# [HOW TO COMPLETE THIS TASK]
Please retype all the data below exactly, line for line.

# [MATERIAL TO PROCESS]
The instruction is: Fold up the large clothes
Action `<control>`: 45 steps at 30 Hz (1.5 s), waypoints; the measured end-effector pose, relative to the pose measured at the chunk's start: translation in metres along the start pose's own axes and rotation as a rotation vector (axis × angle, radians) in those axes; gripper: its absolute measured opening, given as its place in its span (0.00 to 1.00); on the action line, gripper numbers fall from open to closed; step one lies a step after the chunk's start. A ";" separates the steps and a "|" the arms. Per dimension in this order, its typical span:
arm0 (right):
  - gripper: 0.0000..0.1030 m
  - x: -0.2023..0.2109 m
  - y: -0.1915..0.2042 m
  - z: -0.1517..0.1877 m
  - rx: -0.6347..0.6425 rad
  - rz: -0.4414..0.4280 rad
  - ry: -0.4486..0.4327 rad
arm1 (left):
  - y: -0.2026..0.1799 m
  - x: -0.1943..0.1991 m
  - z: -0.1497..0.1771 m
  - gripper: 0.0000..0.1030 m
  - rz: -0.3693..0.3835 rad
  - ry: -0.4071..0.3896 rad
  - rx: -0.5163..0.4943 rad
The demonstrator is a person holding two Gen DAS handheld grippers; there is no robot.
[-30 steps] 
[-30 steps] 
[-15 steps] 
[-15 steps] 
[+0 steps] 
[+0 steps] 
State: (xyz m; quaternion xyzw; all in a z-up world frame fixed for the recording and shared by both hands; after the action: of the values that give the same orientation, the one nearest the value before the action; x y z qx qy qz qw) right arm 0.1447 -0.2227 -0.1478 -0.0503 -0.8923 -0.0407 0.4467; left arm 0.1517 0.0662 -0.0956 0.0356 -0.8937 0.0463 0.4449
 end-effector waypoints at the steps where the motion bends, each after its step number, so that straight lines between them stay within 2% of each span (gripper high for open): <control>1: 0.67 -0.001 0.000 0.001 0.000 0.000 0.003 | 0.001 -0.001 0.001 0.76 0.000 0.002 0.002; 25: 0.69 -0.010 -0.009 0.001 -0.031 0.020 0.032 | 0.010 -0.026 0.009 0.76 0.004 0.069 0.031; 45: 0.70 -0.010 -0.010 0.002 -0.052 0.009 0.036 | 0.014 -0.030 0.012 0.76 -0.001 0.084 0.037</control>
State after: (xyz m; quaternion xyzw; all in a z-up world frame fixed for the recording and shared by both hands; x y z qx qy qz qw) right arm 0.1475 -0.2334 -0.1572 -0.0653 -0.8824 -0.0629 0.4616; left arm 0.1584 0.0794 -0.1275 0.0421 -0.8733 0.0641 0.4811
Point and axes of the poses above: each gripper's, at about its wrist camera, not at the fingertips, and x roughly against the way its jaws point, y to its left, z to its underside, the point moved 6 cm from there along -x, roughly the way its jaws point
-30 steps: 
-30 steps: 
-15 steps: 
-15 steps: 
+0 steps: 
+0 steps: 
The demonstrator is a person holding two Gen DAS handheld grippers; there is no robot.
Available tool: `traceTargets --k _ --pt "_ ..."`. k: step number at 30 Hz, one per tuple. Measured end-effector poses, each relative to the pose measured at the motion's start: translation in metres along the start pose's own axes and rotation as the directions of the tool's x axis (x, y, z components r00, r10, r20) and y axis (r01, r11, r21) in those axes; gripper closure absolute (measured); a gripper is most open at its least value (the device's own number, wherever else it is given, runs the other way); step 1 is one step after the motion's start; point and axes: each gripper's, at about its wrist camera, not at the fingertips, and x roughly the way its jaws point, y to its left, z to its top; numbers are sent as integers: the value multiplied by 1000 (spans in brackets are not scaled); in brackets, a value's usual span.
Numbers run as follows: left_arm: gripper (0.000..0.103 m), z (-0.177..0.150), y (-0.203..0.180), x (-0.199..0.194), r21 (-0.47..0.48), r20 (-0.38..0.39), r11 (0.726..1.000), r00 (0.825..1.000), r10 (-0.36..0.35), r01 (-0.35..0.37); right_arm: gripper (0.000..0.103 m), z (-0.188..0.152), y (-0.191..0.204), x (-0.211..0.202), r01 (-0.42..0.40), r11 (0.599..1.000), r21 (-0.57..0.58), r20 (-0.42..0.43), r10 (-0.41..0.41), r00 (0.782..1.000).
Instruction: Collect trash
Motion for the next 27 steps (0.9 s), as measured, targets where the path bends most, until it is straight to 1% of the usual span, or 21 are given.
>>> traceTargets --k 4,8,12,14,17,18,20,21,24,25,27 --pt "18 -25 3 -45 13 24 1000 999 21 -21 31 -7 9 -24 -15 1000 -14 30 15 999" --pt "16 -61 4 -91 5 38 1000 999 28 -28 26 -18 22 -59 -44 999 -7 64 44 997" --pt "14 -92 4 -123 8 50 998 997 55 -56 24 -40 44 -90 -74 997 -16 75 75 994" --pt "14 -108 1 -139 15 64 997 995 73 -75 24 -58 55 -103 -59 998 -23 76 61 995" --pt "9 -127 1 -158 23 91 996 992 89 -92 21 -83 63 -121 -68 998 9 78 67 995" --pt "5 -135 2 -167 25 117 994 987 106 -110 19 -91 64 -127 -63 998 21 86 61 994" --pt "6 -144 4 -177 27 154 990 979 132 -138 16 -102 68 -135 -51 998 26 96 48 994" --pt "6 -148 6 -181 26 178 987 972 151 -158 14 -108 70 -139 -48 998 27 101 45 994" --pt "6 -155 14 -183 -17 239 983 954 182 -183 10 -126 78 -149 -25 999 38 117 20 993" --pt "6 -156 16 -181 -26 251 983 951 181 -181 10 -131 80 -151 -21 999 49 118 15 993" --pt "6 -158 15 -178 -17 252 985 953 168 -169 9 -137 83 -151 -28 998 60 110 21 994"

# [WRITTEN SOLUTION]
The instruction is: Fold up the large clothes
Action `<control>`: 45 steps at 30 Hz (1.5 s), waypoints; the measured end-effector pose, relative to the pose measured at the chunk's start: translation in metres along the start pose's own axes and rotation as a rotation vector (axis × angle, radians) in those axes; gripper: its absolute measured opening, given as its place in its span (0.00 to 1.00); on the action line, gripper numbers fall from open to closed; step one lies a step after the chunk's start. A ";" separates the steps and a "|" the arms. Per dimension in this order, its typical span:
arm0 (right):
  - gripper: 0.0000..0.1030 m
  - x: -0.2023..0.2109 m
  - y: -0.1915..0.2042 m
  - z: -0.1517..0.1877 m
  - rx: -0.6347..0.6425 rad
  - rz: -0.4414..0.4280 rad
  - ry: -0.4486..0.4327 rad
arm1 (left):
  - y: -0.2026..0.1799 m
  - x: -0.1943..0.1991 m
  - z: -0.1497..0.1771 m
  - gripper: 0.0000..0.1030 m
  - rz: -0.3693..0.3835 rad
  - ry: -0.4071..0.3896 rad
  - rx: -0.5163..0.4943 rad
The demonstrator is a person holding two Gen DAS handheld grippers; there is no robot.
[-30 steps] 
[-30 steps] 
[-15 steps] 
[-15 steps] 
[+0 steps] 
[+0 steps] 
State: (xyz m; quaternion xyzw; all in a z-up world frame fixed for the recording and shared by both hands; after the action: of the values that give the same orientation, the one nearest the value before the action; x y z qx qy qz qw) right arm 0.1447 -0.2227 -0.1478 -0.0503 -0.8923 -0.0407 0.4467; left arm 0.1517 0.0662 -0.0956 0.0356 -0.8937 0.0463 0.4449
 end-effector waypoints at the steps where the motion bends, each after its step number, so that straight lines between them stay within 2% of each span (gripper high for open): <control>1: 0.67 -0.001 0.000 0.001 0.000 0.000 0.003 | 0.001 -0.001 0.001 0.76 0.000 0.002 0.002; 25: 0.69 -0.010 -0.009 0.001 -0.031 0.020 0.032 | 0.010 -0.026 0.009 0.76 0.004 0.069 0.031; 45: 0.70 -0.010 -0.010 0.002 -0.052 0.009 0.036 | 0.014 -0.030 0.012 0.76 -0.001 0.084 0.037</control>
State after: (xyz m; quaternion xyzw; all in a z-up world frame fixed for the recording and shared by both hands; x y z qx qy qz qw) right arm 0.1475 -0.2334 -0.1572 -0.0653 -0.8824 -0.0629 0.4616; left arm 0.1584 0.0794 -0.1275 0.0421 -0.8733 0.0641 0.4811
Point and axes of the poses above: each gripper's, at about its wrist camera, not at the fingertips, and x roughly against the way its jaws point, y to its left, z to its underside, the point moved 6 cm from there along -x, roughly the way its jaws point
-30 steps: 
-30 steps: 
-15 steps: 
-15 steps: 
+0 steps: 
+0 steps: 
The demonstrator is a person holding two Gen DAS handheld grippers; there is no robot.
Available tool: `traceTargets --k _ --pt "_ ..."`. k: step number at 30 Hz, one per tuple. Measured end-effector poses, each relative to the pose measured at the motion's start: translation in metres along the start pose's own axes and rotation as the directions of the tool's x axis (x, y, z components r00, r10, r20) and y axis (r01, r11, r21) in those axes; gripper closure absolute (measured); a gripper is most open at its least value (the device's own number, wherever else it is given, runs the other way); step 1 is one step after the motion's start; point and axes: each gripper's, at about its wrist camera, not at the fingertips, and x roughly the way its jaws point, y to its left, z to its top; numbers are sent as integers: the value multiplied by 1000 (spans in brackets are not scaled); in brackets, a value's usual span.
Numbers run as follows: left_arm: gripper (0.000..0.103 m), z (-0.177..0.150), y (-0.203..0.180), x (-0.199..0.194), r21 (-0.47..0.48), r20 (-0.38..0.39), r11 (0.726..1.000), r00 (0.825..1.000), r10 (-0.36..0.35), r01 (-0.35..0.37); right_arm: gripper (0.000..0.103 m), z (-0.188..0.152), y (-0.191..0.204), x (-0.211..0.202), r01 (-0.42..0.40), r11 (0.599..1.000), r21 (-0.57..0.58), r20 (-0.42..0.43), r10 (-0.41..0.41), r00 (0.782..1.000).
Instruction: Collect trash
Motion for the next 27 steps (0.9 s), as measured, targets where the path bends most, until it is straight to 1% of the usual span, or 21 are given.
>>> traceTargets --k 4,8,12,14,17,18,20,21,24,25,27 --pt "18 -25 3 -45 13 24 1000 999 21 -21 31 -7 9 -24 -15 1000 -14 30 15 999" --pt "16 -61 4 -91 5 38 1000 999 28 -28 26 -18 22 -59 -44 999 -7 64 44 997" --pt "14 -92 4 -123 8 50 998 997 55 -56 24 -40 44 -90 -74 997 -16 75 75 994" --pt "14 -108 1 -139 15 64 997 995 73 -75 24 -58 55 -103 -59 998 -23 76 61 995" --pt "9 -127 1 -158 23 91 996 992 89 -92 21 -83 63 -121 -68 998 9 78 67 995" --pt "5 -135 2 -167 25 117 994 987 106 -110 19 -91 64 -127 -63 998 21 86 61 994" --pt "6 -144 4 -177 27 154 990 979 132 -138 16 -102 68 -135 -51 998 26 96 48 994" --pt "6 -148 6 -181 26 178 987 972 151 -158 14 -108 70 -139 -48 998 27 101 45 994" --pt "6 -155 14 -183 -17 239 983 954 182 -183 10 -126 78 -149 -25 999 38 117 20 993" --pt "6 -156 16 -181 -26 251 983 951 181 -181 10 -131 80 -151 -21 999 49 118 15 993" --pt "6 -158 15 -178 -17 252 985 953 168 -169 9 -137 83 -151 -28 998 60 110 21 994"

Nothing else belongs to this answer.